Behind me the door opened. I didn't turn at the sound. The only illumination came from the flickering hearth-fire, and the chair's high back was between me and the entrance. Perhaps the interloper would think the room deserted. But I forgot the wavering line of smoke rising from my cigar, betraying my covert. Silk swished in a long arc around to my left and Lisa Mountenoy came drifting out of shadow into the unsteady glow.

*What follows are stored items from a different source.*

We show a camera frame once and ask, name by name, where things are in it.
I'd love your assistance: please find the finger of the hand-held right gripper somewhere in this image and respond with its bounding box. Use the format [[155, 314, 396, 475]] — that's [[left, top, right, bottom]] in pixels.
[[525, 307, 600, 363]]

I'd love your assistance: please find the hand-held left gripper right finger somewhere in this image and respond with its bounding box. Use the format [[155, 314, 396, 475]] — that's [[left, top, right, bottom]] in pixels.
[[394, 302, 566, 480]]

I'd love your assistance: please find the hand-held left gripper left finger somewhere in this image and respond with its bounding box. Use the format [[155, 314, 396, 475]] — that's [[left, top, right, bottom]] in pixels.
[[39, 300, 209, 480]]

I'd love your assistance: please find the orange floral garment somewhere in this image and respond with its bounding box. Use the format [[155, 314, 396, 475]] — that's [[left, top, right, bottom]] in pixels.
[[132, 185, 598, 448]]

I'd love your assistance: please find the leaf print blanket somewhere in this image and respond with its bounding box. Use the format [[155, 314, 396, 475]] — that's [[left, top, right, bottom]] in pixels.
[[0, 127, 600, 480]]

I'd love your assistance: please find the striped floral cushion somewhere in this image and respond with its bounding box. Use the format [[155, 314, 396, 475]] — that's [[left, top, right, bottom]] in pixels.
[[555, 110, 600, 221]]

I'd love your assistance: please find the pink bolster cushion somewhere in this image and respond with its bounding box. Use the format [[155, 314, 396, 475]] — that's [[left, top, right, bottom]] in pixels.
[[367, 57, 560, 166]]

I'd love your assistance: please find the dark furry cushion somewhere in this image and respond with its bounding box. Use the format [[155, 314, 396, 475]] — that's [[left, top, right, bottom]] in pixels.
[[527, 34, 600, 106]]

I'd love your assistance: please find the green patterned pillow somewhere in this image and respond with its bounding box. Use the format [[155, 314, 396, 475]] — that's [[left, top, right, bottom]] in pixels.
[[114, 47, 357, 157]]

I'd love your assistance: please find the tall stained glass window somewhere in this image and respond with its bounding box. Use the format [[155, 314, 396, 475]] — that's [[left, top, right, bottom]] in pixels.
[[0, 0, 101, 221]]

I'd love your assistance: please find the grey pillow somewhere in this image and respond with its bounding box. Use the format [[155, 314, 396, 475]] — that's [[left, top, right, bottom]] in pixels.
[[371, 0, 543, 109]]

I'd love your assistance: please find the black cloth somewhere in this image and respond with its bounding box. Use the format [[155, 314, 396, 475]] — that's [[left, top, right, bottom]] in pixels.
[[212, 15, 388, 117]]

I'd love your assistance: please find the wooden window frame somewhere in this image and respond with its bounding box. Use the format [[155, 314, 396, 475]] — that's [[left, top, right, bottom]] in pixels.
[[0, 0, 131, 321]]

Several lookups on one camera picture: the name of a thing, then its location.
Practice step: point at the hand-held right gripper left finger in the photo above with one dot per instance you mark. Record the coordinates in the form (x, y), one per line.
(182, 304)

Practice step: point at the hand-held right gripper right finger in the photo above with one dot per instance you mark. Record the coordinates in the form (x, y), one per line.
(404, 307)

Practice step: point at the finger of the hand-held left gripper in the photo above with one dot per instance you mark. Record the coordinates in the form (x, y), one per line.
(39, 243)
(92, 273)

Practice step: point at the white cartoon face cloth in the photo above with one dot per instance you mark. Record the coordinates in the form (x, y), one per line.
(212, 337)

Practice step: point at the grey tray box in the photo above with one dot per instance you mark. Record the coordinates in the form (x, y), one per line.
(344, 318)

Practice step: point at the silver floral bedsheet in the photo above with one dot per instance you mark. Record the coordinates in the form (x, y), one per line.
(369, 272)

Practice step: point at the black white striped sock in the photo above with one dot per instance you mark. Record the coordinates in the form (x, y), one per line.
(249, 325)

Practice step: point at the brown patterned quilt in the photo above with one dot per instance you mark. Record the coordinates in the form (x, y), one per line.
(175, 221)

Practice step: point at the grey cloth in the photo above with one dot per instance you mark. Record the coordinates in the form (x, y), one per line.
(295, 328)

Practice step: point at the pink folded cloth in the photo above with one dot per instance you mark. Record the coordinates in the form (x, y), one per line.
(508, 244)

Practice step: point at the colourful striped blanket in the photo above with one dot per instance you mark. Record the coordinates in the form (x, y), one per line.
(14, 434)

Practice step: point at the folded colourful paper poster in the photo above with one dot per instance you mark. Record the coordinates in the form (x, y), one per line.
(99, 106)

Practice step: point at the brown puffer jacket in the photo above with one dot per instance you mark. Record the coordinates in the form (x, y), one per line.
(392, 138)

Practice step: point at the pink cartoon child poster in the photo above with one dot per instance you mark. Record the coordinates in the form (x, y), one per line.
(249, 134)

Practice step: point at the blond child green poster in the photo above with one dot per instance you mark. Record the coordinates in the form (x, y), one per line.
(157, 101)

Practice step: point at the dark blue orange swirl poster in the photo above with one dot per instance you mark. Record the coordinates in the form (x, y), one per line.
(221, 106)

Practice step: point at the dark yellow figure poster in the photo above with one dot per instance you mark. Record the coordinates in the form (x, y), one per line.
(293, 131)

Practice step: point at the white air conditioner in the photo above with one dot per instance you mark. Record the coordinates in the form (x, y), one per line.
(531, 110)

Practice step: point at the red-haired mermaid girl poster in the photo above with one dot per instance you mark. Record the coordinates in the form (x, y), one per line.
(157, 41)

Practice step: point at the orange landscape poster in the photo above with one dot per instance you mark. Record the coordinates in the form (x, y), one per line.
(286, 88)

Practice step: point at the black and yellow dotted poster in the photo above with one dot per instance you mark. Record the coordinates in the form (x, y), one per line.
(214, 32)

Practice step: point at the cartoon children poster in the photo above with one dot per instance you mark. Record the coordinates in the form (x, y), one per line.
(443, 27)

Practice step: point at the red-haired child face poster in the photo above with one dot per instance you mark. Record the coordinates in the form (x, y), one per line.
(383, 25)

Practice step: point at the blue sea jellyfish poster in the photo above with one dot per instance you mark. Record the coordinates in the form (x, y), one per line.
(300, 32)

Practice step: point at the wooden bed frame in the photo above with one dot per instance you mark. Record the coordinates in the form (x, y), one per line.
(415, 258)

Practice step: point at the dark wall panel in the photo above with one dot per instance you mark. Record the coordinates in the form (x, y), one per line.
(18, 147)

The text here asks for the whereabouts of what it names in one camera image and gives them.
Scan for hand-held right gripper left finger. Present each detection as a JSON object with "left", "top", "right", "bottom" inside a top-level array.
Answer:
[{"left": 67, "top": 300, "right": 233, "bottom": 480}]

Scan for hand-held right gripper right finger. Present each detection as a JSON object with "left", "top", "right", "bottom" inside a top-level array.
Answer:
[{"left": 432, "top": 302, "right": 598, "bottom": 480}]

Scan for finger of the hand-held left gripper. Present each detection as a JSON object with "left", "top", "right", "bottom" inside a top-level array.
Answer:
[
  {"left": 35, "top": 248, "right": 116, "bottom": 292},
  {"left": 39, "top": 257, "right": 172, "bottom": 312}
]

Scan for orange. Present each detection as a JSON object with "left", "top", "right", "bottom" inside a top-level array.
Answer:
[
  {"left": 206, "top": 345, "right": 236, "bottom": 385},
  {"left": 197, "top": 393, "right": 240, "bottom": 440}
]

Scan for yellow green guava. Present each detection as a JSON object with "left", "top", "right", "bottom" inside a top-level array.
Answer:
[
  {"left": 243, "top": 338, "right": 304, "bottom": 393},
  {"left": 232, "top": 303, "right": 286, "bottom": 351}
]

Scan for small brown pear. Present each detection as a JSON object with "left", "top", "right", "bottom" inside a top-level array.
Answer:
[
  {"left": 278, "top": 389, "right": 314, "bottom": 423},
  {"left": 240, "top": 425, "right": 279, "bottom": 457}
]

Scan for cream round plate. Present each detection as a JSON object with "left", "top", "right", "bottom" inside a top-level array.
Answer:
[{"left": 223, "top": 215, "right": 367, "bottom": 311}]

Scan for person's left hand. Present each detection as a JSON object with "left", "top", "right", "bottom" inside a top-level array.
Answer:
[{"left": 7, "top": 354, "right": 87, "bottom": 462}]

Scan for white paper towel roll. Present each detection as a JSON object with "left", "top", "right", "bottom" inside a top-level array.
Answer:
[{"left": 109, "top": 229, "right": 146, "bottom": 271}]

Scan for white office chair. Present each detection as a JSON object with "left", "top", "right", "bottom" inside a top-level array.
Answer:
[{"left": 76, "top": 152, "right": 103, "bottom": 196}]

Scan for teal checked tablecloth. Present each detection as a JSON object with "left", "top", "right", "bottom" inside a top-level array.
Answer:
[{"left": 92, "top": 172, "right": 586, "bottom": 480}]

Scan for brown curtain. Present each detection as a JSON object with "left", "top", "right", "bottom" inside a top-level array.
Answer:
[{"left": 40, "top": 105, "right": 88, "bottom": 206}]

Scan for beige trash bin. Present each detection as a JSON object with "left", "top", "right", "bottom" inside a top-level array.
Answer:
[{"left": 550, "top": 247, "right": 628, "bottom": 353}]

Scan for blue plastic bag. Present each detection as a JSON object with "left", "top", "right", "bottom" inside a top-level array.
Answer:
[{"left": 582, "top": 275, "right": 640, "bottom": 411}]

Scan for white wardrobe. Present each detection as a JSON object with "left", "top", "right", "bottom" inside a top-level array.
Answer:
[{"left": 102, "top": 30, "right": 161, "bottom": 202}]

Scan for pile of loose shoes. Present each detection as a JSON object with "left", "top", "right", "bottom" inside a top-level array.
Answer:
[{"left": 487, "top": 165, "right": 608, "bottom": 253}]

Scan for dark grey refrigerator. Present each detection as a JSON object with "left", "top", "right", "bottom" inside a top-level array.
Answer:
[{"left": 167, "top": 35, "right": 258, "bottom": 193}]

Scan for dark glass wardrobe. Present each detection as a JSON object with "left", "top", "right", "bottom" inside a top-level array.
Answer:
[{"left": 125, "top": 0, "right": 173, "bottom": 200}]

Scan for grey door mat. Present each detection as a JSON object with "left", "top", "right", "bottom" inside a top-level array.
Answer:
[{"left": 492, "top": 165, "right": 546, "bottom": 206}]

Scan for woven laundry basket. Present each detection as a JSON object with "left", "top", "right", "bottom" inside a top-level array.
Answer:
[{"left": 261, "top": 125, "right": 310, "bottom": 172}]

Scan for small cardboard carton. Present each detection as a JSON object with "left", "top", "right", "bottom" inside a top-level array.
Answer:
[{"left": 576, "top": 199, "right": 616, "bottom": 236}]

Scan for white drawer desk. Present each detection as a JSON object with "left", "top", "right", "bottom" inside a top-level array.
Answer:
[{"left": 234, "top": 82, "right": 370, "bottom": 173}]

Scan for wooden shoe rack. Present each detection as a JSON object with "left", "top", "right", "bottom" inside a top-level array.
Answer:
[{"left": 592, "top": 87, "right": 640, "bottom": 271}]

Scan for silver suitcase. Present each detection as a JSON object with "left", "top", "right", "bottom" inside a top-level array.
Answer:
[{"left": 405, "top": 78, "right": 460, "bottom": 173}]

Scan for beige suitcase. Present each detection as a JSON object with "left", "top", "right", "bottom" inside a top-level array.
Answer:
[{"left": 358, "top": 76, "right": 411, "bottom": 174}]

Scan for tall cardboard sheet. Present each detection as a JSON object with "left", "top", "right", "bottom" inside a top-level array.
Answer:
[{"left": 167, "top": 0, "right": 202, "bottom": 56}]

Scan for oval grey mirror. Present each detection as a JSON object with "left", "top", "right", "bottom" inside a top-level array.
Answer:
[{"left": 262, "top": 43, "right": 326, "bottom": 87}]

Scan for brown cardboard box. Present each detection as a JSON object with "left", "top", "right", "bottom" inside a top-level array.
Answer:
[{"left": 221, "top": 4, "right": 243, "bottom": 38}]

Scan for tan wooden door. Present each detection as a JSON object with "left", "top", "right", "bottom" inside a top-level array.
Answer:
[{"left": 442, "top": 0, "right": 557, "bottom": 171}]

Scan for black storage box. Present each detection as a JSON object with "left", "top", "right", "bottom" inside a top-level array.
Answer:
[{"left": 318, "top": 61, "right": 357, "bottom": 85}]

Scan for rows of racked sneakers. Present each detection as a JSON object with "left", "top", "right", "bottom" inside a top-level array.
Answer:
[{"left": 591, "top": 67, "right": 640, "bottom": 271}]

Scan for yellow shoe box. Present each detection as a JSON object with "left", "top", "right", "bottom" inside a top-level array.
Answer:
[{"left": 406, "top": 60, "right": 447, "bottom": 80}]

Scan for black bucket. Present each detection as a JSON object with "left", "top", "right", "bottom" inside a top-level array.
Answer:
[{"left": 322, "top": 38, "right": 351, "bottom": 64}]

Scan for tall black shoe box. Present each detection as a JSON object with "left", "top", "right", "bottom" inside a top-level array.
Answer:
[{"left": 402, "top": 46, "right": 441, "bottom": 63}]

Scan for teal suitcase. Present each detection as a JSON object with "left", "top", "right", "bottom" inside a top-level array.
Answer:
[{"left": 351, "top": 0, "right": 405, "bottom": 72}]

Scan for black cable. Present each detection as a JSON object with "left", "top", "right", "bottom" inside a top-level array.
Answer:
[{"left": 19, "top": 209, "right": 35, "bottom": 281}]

She stood there, quite unmoving, her tall slimness sheathed in black that merged with the darkness behind her, so that her white arms and shoulders and the small pale oval of her face seemed disembodied. Her eyes, black as her close-coifed hair, brooded, and even in the faint smile that touched the corners of her little mouth there was a hint of sadness. So fitting, somehow, was she to that fire-shadowed room and my mood that I did not resent her. Nor did I rise or stir at all, but waited.
A knot popped in the burning log and kindling resin flared, outlining her figure, making her real. I started to rise. "This seat is very comfortable."
"Thank you, but I'll sit here." I hadn't noticed the other chair beside mine. She sank into it. "I hope you don't mind my intrusion."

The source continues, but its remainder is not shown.